LA gets a bad rap. A friend said recently, “I imagine that the people there are just the worst, right? Fake?”

Sure, Los Angeles is the town that brings us make-believe- where our favorite stories are produced and our least-favorite reality TV shows are filmed. Multitudes of people go there to “make it” and so few actually do. But, to me, that city is so much more than failed auditions and struggling souls. It’s where writers gather in living rooms to breathe life into one another’s work. It’s where dreams come alive, if only for small moments in time. Like for a kickass drum solo in an Irish pub somewhere south of Pasadena or a killer comedy set in a crowded bar.

I only lived in Los Angeles from 2010-2012 but it was enough time for me to leave parts of my heart there so I’d be forced to go back and collect them one day. I fled Baltimore, at age 27, with $35 in my bank account and no plan but to crash on a friend’s couch once I arrived. In two years, I worked at three different restaurants, traveled the Pacific Coastal Highway, and won $700 on The Price Is Right. I waited tables with servers who became family and a bartender who, years later, became my ex-husband.

In those short years, LA became a second home. A place where I grieved my parents’ divorce during grueling restaurant shifts, hikes in Griffith Park, (one) 4am yoga class, body surfing in the Pacific Ocean, and making out in parking garage staircases.

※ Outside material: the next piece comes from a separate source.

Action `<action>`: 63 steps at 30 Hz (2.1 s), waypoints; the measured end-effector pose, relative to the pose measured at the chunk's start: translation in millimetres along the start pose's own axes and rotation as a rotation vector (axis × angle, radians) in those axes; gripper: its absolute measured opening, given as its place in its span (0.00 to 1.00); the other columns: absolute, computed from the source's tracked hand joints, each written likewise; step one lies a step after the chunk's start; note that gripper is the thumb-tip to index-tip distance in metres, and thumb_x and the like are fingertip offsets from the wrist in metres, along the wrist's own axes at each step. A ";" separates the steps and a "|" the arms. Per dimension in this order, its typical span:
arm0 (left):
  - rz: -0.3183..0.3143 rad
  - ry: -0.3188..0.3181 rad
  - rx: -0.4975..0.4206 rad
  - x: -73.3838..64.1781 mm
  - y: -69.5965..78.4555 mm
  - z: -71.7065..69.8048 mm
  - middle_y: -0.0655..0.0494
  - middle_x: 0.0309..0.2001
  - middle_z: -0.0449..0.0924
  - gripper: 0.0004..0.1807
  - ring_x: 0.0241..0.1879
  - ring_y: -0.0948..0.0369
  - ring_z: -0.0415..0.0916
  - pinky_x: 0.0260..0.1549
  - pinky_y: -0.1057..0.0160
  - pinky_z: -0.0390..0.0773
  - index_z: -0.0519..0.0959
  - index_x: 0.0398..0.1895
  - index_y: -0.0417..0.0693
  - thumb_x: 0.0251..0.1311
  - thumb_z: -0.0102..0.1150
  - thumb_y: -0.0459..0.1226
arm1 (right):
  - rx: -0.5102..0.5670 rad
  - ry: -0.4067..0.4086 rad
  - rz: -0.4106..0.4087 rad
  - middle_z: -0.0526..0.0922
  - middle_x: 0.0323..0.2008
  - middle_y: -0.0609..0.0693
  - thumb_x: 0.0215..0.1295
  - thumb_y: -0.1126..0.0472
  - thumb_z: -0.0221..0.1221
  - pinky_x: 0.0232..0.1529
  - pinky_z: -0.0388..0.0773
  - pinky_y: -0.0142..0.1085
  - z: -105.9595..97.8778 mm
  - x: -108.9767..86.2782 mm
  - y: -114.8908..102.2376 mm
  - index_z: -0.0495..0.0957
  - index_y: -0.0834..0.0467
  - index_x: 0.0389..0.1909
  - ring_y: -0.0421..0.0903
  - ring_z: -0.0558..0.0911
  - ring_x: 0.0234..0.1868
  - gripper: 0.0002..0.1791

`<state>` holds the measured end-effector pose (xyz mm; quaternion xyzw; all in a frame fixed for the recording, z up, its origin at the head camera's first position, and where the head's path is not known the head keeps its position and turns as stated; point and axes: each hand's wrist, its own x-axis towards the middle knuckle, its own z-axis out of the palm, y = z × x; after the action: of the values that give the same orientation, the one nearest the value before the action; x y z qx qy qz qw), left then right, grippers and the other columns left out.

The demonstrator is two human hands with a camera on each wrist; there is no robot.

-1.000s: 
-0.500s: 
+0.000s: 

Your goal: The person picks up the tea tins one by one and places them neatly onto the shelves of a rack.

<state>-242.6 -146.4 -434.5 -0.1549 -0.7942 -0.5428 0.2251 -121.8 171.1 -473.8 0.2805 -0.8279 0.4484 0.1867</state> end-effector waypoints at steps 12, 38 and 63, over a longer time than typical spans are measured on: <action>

I moved back to Baltimore in 2012 for a job opportunity. I’ve gone back to LA a couple of times since then, but last week was the first time I had been back in four years. I went for vacation. For respite. To be reconnected with creative dreamers who have struggled, but kept at it, and are now paid artists.

I wriggled into a wet suit and surfed in Malibu. Sure, I threw up from swallowing salt water and got a charlie horse in my left calf while the surf took me down, but I eventually made my way to the sand. I hiked for miles in 90-degree heat while I shared my deepest fears and desires with a friend. I bought late-night tacos from an adorable old couple selling them out of their backyard for $1 a piece. I made friends with our brunch server, Eva, in a cute restaurant in Eagle Rock and now we’re pen pals. I laughed so hard that I completely lost my voice.

Cities can be anything you want them to be. Find the ones that make you feel most alive, the ones that make your heart burst open, and where you feel love beaming off buildings or lakes or highways or beaches. And when you have some extra cash in the bank, go there. Be present. Let it become your home away from home.